● **STUDY MATERIAL**

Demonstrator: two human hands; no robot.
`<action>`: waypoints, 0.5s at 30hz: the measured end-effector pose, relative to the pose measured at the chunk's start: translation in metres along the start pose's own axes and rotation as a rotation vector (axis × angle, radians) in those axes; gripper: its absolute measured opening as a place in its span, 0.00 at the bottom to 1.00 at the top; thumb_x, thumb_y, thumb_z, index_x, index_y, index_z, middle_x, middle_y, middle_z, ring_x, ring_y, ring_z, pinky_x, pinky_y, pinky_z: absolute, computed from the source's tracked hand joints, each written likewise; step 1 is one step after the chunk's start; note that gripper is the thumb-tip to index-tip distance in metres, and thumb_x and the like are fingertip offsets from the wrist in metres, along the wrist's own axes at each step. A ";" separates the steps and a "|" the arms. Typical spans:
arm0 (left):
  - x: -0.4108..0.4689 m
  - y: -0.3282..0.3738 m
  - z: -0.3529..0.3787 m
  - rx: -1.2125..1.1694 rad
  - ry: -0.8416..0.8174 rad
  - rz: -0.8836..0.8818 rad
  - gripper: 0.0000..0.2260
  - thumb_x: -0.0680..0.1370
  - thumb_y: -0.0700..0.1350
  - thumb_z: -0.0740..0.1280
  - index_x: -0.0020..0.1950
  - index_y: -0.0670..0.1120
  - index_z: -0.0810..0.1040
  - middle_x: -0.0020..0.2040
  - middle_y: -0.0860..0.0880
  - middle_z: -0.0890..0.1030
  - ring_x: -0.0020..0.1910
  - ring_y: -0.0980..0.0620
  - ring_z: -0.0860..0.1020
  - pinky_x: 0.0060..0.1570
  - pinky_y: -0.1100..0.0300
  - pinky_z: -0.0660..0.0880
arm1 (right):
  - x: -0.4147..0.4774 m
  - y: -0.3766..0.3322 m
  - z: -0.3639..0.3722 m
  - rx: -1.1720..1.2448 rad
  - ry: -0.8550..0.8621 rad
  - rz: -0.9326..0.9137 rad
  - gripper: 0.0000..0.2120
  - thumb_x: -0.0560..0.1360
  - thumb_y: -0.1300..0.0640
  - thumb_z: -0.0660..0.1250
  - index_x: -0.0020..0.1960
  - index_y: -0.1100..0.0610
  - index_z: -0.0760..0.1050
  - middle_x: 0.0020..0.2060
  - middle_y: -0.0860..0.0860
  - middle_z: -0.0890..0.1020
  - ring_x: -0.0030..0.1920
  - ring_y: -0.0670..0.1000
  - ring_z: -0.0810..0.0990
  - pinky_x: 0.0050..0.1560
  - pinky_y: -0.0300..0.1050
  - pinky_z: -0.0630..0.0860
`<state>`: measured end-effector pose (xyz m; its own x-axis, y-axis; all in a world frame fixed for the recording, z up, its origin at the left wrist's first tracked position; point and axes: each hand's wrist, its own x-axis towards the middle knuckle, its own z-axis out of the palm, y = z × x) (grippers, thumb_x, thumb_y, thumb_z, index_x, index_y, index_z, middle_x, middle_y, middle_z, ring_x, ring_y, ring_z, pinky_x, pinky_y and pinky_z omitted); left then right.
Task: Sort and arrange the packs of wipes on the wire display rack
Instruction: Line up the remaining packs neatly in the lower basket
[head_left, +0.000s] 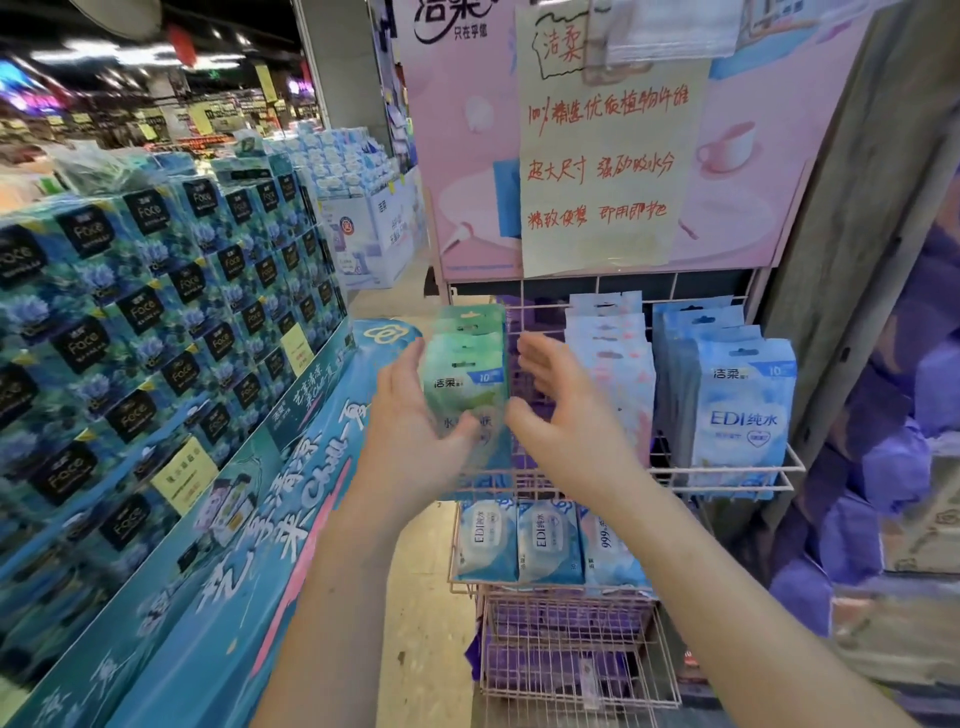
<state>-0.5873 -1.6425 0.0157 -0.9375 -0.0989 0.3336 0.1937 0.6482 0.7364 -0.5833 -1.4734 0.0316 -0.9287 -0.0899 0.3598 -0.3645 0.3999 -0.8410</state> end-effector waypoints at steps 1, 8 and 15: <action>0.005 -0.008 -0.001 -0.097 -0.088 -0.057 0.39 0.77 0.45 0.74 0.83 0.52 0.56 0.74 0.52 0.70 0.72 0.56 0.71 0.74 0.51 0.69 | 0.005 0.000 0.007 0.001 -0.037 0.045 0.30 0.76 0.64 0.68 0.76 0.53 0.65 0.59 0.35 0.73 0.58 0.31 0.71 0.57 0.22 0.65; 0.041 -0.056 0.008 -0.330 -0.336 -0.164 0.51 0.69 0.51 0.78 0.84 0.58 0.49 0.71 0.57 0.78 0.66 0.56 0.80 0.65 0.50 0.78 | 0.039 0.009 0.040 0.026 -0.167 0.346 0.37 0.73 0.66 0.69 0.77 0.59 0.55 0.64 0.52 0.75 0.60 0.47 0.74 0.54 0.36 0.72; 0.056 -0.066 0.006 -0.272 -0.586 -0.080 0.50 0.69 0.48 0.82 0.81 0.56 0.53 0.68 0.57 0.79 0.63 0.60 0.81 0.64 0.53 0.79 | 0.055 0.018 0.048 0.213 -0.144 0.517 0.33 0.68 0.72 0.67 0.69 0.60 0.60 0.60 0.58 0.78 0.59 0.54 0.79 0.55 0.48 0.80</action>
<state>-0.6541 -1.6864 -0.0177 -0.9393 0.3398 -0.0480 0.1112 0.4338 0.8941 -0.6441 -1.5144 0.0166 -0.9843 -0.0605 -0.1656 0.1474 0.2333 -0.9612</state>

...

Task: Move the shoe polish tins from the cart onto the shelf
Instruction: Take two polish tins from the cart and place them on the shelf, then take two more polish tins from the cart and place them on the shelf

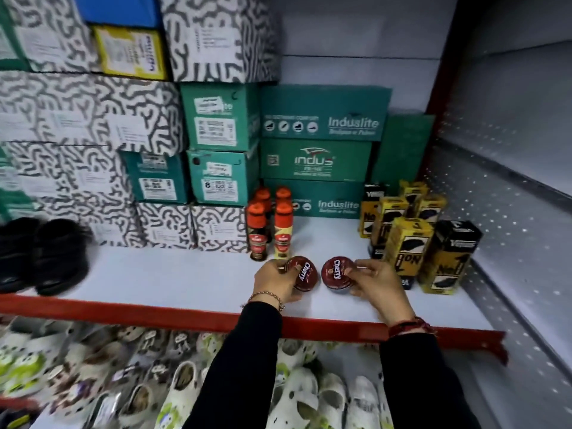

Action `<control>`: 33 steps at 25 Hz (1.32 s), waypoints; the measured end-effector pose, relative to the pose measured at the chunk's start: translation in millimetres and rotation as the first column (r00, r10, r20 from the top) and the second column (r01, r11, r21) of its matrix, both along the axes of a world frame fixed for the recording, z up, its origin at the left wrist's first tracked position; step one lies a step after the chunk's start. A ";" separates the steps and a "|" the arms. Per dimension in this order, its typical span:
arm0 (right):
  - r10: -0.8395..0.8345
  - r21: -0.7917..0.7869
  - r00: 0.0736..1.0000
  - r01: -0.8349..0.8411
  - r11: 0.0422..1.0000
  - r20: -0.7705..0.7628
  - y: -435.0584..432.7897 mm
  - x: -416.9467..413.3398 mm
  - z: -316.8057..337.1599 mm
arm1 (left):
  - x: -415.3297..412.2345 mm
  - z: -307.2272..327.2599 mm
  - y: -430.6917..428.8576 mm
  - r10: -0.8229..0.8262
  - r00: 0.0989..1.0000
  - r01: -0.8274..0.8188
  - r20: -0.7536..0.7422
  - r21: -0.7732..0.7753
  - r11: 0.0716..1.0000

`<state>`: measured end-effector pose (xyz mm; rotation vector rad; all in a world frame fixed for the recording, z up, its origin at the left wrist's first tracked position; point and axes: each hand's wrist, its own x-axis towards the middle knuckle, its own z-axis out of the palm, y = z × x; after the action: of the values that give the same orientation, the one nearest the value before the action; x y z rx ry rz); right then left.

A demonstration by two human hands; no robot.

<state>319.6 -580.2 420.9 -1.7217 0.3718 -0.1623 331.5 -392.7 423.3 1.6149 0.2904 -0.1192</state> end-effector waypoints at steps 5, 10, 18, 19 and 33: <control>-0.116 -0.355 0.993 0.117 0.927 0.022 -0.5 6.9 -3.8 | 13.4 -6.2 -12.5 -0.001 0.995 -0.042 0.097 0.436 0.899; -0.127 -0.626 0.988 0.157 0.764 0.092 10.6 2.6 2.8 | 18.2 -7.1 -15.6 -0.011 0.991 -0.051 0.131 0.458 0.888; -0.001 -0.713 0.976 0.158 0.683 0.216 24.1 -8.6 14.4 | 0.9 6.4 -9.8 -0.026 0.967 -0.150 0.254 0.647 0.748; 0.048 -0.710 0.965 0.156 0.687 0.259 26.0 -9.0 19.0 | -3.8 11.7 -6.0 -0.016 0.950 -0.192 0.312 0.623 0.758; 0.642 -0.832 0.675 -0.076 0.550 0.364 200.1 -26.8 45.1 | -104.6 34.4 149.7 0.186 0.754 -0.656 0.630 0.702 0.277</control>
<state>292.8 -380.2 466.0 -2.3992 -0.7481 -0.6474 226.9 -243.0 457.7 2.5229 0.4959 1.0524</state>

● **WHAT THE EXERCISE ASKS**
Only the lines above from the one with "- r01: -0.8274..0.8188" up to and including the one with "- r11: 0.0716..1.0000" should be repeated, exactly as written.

● **ANSWER SECTION**
  - r01: -0.8274..0.8188
  - r20: -0.7536..0.7422
  - r21: -0.7732..0.7753
  - r11: 0.0716..1.0000

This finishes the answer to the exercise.